Despite the fact that many US executives complained at the World Captive Forum that the focus on EWRM leaves them little time to take care of the company's core business, a recent string of jail sentences for erring executives will ensure that their attention remains firmly fixed on EWRM.
Similarly, local executives will be forced to be more serious about EWRM. Elements of Sarbanes-Oxley regulations have already been introduced in SA, and the impending revamp of the Companies Act and the introduction of international financial reporting standards will further entrench EWRM as a business imperative.

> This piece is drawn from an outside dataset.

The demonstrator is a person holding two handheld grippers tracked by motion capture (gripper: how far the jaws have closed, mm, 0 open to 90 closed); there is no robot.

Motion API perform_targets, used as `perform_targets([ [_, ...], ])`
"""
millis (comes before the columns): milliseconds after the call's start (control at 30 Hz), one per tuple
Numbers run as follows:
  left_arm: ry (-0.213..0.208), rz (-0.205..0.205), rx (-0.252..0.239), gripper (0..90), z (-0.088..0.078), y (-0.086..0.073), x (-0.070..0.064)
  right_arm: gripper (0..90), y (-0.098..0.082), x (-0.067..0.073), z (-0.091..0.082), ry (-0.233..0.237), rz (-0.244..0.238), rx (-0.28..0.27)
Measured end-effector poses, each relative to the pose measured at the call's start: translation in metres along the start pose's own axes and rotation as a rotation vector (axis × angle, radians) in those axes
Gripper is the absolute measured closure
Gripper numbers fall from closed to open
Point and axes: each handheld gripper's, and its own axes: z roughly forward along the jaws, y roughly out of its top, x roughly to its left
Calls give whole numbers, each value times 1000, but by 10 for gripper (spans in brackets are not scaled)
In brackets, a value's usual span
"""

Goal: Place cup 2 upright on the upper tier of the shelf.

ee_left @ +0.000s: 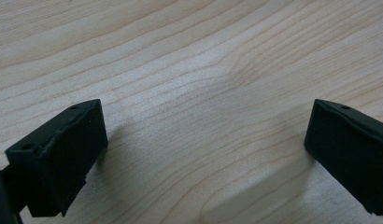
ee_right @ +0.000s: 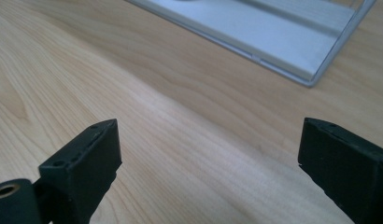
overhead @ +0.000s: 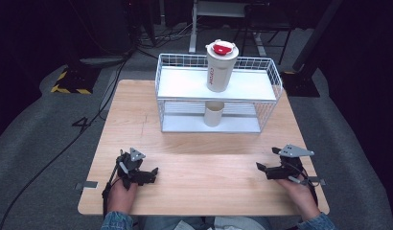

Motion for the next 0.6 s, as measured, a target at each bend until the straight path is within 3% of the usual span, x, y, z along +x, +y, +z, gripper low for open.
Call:
perform_targets([
  [167,0,0,0,0,0,0,0,64,-12,7,11,-13,-20,55],
  [533,0,0,0,0,0,0,0,56,-16,9,18,-29,-9,130],
  [600,0,0,0,0,0,0,0,34,-15,9,20,-10,39,150],
])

So the jury is in: whether EWRM is driven by regulatory and rating agency pressure or whether it's identified as a competitive differentiator, it's here to stay and companies should dispense with discussions about whether it will succeed and move on to finding ways to put it in place as quickly, simply and cost effectively as possible.
For the local alternative risk transfer (ART) industry the emphasis on EWRM is good news: risk identification and management is the cornerstone of the ART concept and heightened awareness of such issues will draw many new players into the market. Current users of ART facilities are already streets ahead in the risk management process and increased focus on EWRM will encourage them to expand their facilities even more.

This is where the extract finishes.